This “One-Woman FEMA” Is Changing Lives Amid Disaster in Baton Rouge

Bethany Mandel
Opportunity Lives
Published in
4 min readAug 26, 2016

Baton Rouge, Louisiana was thrown into chaos last month following the shooting death of Alton Sterling, a 37-year old black man who appeared to have been shot at close range by police officers while he was pinned to the ground. This past week, the city has been thrown into a whole different kind of chaos. Only this time, the national news media has been largely absent.

It’s been called the flood of the century — technically, a 1,000-year flood. Unlike the disaster that overtook its sister city New Orleans with Hurricane Katrina, the catastrophe came without warning. Last week, it started as a rainstorm. Today, more than 110,000 homes have been damaged and tens of thousands totally destroyed.

Baton Rouge native Sarah Joy Hays moved back home last year and became a homeowner. She moved into a quaint home with her toddler son and works from home for a D.C.-based nonprofit doing event planning. Last Friday, Hays was frustrated to learn that her son’s preschool had been canceled due to a storm that started the previous morning. Her first Facebook posts about the rain were humorous takes on working from home alone with a toddler, joking about single motherhood and rain days. By Sunday, already sheltering several friends who were cut off by flooded highways and roads, Hays realized this was no ordinary storm. Soon, she took action.

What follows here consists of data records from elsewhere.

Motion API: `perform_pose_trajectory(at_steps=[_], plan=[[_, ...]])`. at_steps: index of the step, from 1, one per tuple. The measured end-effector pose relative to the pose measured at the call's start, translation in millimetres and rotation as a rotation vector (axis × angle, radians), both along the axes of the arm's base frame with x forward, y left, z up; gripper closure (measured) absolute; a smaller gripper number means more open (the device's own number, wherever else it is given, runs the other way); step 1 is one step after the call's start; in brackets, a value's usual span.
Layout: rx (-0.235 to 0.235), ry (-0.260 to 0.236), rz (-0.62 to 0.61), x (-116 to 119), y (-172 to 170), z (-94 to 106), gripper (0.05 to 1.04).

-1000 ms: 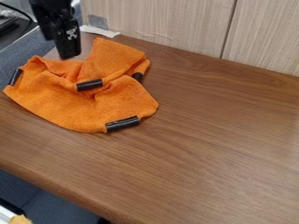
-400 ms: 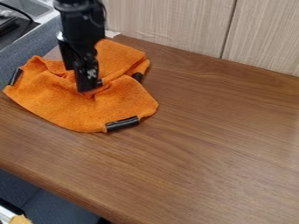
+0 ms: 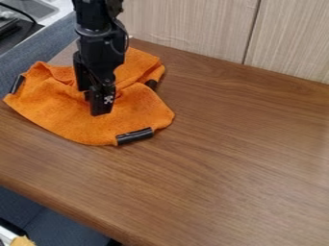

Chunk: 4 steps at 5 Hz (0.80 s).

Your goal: Unfold the cloth to the top left

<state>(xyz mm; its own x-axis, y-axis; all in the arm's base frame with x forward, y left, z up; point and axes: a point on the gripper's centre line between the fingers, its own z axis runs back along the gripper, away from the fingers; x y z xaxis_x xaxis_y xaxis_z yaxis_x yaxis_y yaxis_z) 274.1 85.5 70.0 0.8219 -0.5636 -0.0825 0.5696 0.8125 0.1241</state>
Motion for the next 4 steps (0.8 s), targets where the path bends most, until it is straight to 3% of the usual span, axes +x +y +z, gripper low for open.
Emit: perform_pose_trajectory(at_steps=[1,2,3,4], plan=[[0.016,0.038,-0.020,0.8,-4.5,-11.7,0.401],[0.016,0.039,-0.021,0.8,-4.5,-11.7,0.708],[0.012,0.043,-0.020,-0.1,-4.4,-11.7,0.919],[0.005,0.044,-0.017,-0.5,-4.5,-11.9,1.010]])
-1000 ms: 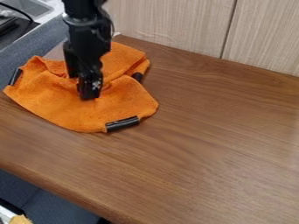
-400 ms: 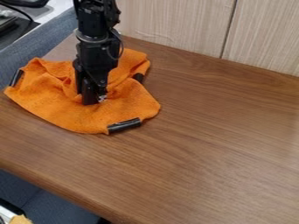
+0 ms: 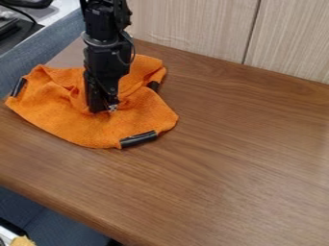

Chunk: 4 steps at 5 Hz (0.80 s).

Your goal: Unfold the cloth to the top left

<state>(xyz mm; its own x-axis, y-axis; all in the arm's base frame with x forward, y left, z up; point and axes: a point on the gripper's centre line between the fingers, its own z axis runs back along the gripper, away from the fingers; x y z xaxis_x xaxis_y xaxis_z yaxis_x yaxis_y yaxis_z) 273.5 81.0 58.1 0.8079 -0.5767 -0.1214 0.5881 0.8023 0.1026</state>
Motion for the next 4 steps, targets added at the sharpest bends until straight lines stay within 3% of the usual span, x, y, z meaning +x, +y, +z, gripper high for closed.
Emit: perform_pose_trajectory(at_steps=[1,2,4], plan=[[-0.020,-0.019,-0.010,-3,-4,8.9,1.020],[-0.070,-0.061,-0.009,-7,-7,33.2,1.020],[-0.157,-0.166,0.099,31,18,92.5,1.021]])
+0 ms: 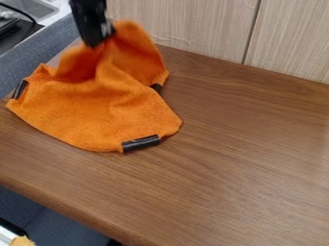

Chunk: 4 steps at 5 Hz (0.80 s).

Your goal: Unfold the cloth to the top left

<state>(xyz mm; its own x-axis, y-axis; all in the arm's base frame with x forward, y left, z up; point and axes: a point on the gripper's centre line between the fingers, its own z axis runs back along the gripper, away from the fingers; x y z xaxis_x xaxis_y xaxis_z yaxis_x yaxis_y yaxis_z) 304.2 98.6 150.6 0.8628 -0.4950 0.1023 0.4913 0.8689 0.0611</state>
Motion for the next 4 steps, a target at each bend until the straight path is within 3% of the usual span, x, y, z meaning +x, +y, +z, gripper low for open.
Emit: perform_pose_trajectory(at_steps=[1,2,3,4], plan=[[-0.034,0.005,0.042,30,12,4.4,1.021],[-0.047,0.025,0.117,59,37,-4.1,1.021],[-0.030,0.057,0.184,73,59,-27.8,1.021],[-0.007,0.052,0.214,76,71,-41.0,1.021]])
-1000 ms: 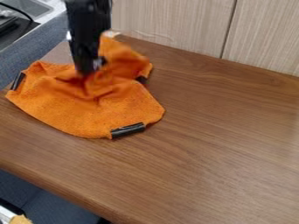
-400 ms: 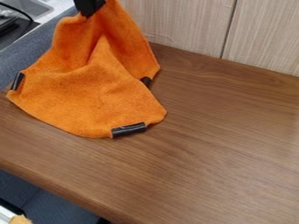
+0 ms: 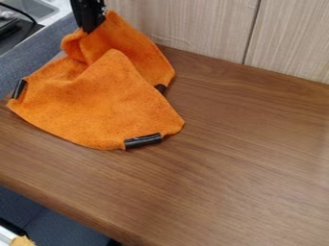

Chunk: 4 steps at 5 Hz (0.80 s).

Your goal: Unfold the cloth to the top left

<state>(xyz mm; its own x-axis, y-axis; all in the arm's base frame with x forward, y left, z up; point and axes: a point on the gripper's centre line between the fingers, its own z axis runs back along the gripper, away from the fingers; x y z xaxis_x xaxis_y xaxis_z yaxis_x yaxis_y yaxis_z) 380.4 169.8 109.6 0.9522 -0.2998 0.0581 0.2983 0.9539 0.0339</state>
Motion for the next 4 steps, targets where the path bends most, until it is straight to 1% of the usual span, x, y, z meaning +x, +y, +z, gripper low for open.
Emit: perform_pose_trajectory(at_steps=[1,2,3,4], plan=[[0.017,-0.048,0.021,2,11,-8.9,1.021],[0.040,-0.069,0.039,0,19,-22.1,1.008],[0.050,-0.038,0.056,-1,23,-37.8,0.904],[0.065,-0.011,0.073,-2,27,-44.7,0.679]])
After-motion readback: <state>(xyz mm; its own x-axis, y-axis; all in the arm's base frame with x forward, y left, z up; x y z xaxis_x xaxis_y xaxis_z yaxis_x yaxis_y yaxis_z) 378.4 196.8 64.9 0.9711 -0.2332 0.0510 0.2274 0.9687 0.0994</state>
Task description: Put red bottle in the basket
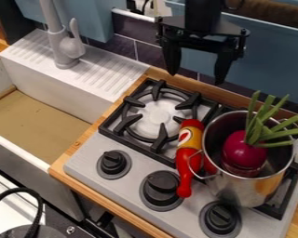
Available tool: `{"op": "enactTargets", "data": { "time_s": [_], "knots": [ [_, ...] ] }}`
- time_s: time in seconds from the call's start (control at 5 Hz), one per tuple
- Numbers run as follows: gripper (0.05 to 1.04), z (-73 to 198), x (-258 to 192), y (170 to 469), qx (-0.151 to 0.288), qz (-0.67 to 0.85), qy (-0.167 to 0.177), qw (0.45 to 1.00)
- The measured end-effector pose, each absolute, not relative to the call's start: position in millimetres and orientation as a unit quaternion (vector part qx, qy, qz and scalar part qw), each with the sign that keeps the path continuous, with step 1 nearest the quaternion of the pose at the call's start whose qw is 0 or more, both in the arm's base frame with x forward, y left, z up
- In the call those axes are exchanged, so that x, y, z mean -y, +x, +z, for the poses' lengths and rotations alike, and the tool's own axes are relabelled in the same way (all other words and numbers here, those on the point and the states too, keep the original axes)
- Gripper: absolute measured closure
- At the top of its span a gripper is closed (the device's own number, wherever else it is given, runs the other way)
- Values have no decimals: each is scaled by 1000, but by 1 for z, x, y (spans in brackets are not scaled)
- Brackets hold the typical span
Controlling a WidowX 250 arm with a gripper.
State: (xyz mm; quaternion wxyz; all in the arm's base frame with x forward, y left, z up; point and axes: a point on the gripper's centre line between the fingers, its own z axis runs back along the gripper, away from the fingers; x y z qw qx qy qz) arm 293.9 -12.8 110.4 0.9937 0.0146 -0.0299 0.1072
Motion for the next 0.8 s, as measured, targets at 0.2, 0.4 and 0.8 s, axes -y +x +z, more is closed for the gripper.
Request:
{"op": "enactTargets", "data": {
  "time_s": [0.2, 0.4, 0.8],
  "knots": [
    [84, 103, 13, 292, 19, 108, 17, 994],
    [84, 89, 8, 285, 18, 114, 20, 993],
    [84, 83, -4, 282, 16, 162, 9, 987]
  ]
}}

An event planner at heart, as soon as it became apparent that damage was widespread and information at a premium — especially with widespread damage to cell phone towers — Hays set up a public Google document for residents to share vital information on shelters, damage reports, and the status of essential businesses like Walmart and local grocers. As a devoted Christian, Hays also found herself wanting to donate to fill the immediate needs of her neighbors and friends. Finding no organizations doing immediate fundraising, Hays decided to set up aGoFundMe and do it herself.

Hays footed the first $1,500 and friends from her coffee shop in Washington D.C. donated another $1,250. Soon, money was rolling in and Hays was buying diapers, wipes, specialty formula and more for neighbors in need.

You never picture yourself buying underwear for your friends, neighbors and even your mail carrier, but that’s exactly what Hays did.

Others began contacting her asking if they could donate tangible items. Hays and her friends set up an Amazon wishlist so people could know exactly where their money was going. While she was accepting some donations of other goods at her home, she has mostly kept her operation, working out of her own living room, on a needs-only basis.

“People treat disasters like garage sales and want to get rid of their old clothes,” Hays toldOpportunity Lives. “I knew that wasn’t going to work. There were immediate needs that had to be met.”

Hays has become a point person in the entire city and now finds herself the point of contact for the mail carriers’ union and Trader Joe’s Community Outreach. The former contacted her because Hays home has become somewhat notorious among mail carriers both for the volume of mail being delivered daily — multiple truck loads arrive with just items from her Amazon wishlist several times daily — and for her generosity. Hays’ own mail carrier lost her home, and goes “shopping” in Hays’ living room for essentials such as underwear, undershirts, diapers and wipes. Word spread among other mail carriers, and now the union president has Hays’ personal cell phone number. Early this week Trader Joe’s contacted Hays to ask where food deliveries could be made.

Less than 10 days ago Hays’ living room was filled with her son’s laundry, toys and various work projects. Since the rain started, more than $40,000 of merchandise has passed through her home (not including over $14,000 donated via her GoFundMe), with 30 volunteers working to help open boxes, sort and deliver items.

When a carload of sorority sisters arrived, Hays sent them out in Ubers — with fares generously covered by the company — to make deliveries. Hays is also a liaison for a nursing home, a single mothers’ charity and several shelters that share their immediate needs for displaced residents in their care.

Late one night, a woman called Hays’ personal cell phone, which she had received through the grapevine, and apologetically asked “Is your organization closed? My aunt just came home and realized she lost everything. Can she come by?” Hays replied: “I’m not an organization, yes I would be happy to deliver whatever you need.”

“This is bigger than I ever intended but the storm is bigger than I ever thought,” Hays said.

Hays realizes that the work she’s doing has only just begun. First, immediate needs have to be met. Then demolition begins (and has just now started) on homes destroyed by rising floodwaters. Next comes rebuilding, which as Hays learned post-Katrina, can take years. Hays has earmarked some of the money donated to her GoFundMe for those post-cleanup efforts.

Hays tells Opportunity Lives the city has been brought together in ways no Twitter activism or protest could accomplish. Working in the same area where Sterling was shot, people are coming together and helping recapture the city from the brink of a very different kind of disaster.

“People are working alongside each other who never would’ve known each other previously,” Hays said. “It’s hard but uplifting. At the end of the day it’s sad that it took this for the community to realize that we love each other. But we very clearly do.”